Checkout this site. The site contains a comparison chart.


Like most activities, unicycling can be as safe or as dangerous as one desires. That is one thing that I love about it. However, the liklihood of me getting hit by a car is rather slim while I’m hopping on trials gear or ridng in the woods - perhaps the most dangerous elements of our sport. I might get a bump or a bruise but the chances are I’ll live!


Scott’s chart is pretty neat.

  1. I’d add pads to the equipment requirements, unless you are indoors on a smooth, polished floor, and

  2. although it is possible to do a low-mod workout on a unicycle, it is also possible to do a high workout on a unicycle, just like all the other sports. Off-road unicycling is very intense aerobically, even compared to most mountain biking.
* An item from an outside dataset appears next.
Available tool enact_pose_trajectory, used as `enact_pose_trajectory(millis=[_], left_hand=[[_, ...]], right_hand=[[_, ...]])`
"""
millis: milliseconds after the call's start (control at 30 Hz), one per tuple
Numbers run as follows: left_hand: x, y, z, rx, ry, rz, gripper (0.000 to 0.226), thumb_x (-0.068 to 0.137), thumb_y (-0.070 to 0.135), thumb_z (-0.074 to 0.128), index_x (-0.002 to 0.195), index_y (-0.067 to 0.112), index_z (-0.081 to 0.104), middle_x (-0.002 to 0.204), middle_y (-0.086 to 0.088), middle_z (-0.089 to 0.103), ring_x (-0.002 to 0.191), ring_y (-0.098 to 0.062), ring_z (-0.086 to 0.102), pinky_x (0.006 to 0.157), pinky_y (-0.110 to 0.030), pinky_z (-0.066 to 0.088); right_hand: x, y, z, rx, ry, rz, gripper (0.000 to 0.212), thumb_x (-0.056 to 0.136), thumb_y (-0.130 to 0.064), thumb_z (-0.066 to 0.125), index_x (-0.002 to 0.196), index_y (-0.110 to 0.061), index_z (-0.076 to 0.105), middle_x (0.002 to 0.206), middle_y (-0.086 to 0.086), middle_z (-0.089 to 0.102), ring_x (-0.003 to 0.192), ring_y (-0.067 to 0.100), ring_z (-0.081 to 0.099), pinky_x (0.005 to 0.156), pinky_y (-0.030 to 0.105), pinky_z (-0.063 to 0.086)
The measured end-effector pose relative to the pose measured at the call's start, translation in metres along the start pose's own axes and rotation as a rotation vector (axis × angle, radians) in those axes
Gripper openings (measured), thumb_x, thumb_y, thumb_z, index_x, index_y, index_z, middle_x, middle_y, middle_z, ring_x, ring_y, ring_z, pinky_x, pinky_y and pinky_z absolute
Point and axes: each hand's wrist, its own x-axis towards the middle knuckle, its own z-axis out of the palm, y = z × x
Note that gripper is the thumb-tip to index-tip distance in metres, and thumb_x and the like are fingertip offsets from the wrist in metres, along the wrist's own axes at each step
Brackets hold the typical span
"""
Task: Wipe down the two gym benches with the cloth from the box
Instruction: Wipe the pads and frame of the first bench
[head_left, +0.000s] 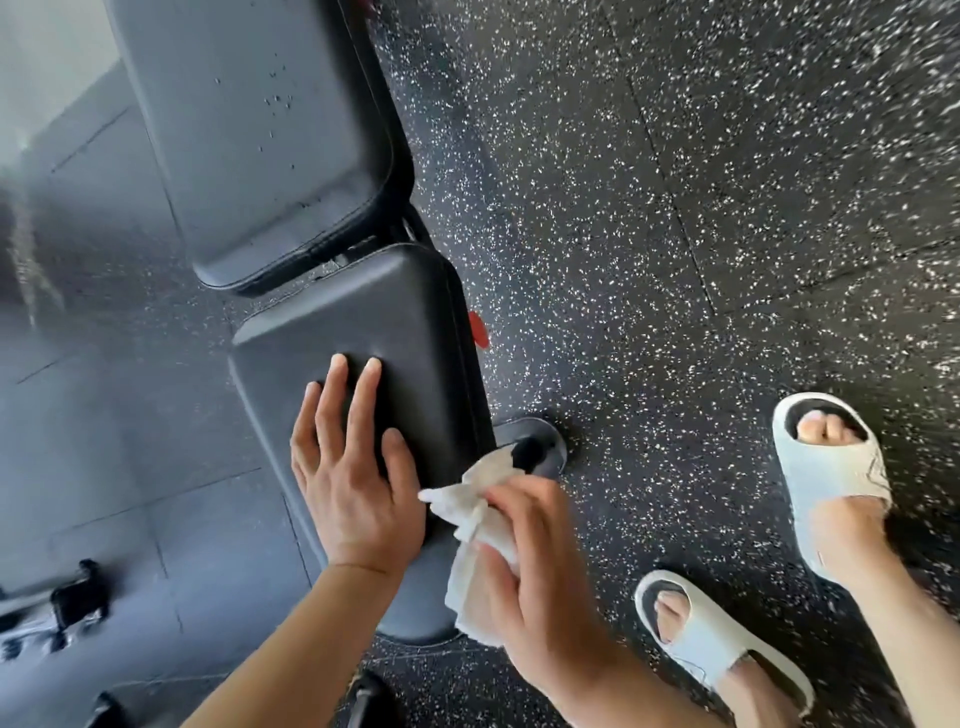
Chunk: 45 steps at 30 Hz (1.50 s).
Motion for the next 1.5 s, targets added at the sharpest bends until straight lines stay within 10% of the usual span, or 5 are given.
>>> enact_pose_trajectory(millis=[400,767,1067,1500], left_hand=[[0.0,0.002,-0.002,0.01,0.001,-0.013,0.056,0.103,0.029,0.038,0.158,0.024,0.047,0.17,0.001,0.034,0.155,-0.033,0.029,0.129,-0.039,0.018],[0.0,0.003,-0.003,-0.018,-0.006,-0.01,0.056,0.101,0.024,0.042,0.156,0.022,0.049,0.168,-0.001,0.037,0.154,-0.034,0.031,0.124,-0.055,0.028],[0.0,-0.003,0.001,-0.005,-0.02,-0.019,0.057,0.102,0.031,0.041,0.159,0.034,0.041,0.171,0.01,0.03,0.157,-0.027,0.027,0.125,-0.052,0.026],[-0.001,-0.002,-0.002,0.067,-0.094,-0.049,0.064,0.097,0.033,0.038,0.16,0.032,0.036,0.172,0.005,0.027,0.158,-0.033,0.026,0.125,-0.057,0.024]], right_hand=[[0.182,-0.019,0.007,0.002,0.191,-0.05,0.027,0.1,-0.01,0.055,0.127,-0.009,0.053,0.119,0.004,0.05,0.107,0.02,0.05,0.097,0.038,0.046],[-0.022,0.002,0.006,-0.024,-0.002,-0.012,0.026,0.103,-0.021,0.05,0.129,-0.015,0.05,0.132,-0.004,0.045,0.12,0.023,0.051,0.102,0.04,0.046],[0.187,-0.031,0.007,-0.313,0.117,-0.215,0.026,0.097,-0.018,0.05,0.118,-0.008,0.061,0.119,0.008,0.052,0.103,0.026,0.047,0.091,0.044,0.045],[0.161,-0.047,-0.04,-0.579,-0.487,-0.458,0.03,0.088,-0.01,0.069,0.118,-0.012,0.072,0.11,0.009,0.063,0.091,0.031,0.052,0.084,0.046,0.049]])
To add to Scott’s chart, unicycling is much more interesting than running or lap swimming, doesn’t have access fees, has relatively low equipment and maintenance costs, doesn’t have lift fees, and doesn’t require a special court. It’s also the most versatile sport except for walking; you can go almost anywhere and still do interesting things!

He’s actually got a column for mountain unicycling as opposed to just unicycling which lists the things you said.
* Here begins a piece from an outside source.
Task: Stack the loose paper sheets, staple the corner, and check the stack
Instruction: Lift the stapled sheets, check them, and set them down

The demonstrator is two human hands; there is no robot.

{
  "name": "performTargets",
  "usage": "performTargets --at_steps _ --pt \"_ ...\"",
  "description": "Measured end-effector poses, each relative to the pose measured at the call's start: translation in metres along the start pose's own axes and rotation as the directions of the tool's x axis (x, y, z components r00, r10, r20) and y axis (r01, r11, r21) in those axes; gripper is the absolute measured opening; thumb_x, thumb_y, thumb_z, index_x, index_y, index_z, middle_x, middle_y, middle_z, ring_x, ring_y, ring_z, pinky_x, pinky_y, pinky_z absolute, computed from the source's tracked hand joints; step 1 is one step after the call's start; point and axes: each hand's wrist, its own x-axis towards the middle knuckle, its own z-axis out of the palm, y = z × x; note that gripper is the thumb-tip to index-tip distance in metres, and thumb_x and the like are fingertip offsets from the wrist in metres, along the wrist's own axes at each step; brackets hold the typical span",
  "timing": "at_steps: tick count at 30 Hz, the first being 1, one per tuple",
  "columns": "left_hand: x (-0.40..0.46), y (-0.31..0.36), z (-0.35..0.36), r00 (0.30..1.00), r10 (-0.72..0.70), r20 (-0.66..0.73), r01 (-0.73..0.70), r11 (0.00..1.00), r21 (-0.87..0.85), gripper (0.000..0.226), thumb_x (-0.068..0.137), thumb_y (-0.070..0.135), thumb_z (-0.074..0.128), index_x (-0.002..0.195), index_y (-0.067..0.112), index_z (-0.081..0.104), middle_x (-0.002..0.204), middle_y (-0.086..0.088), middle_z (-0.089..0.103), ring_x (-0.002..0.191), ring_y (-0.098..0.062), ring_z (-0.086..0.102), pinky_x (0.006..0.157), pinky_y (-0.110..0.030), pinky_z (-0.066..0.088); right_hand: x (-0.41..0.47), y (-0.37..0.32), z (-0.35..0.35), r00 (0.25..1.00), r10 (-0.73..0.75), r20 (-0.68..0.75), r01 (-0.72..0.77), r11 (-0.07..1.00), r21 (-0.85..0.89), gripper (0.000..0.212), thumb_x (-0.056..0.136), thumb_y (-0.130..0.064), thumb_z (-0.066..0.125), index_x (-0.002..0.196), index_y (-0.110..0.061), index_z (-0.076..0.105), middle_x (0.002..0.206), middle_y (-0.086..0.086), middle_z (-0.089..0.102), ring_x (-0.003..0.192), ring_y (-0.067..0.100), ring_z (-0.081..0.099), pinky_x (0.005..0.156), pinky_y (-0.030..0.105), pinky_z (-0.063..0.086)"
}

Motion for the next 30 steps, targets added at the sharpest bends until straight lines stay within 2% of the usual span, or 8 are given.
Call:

It’s a nice table, although I wouldn’t agree with his analysis of some of the other sports, especially swimming.

Most unicycling is intense compared with normal mountain biking. It’s far less tuneable though, because you’ll always have sections that aren’t too much work because they’re flat or slightly downhill and smoothish, whereas on a bike you can change up gear on those bits and keep putting in effort. I think if you want to you can definately train harder on a bike, unicycling has a higher base level, but can’t be made so much harder.

Even more so on road, once you’re fit enough to ride close to as fast as you can spin, you soon get so you can keep spinning that speed for ages, the only way to make it more intense then is to go find a hill, or to change the cranks to shorter ones. A good fast road ride on a bike is way way more intense than a road ride on a coker/29er.


You are absolutely right, Joe. I should have been more careful in my examination of the chart.

I see some bias in his chart…but it’s still very interesting.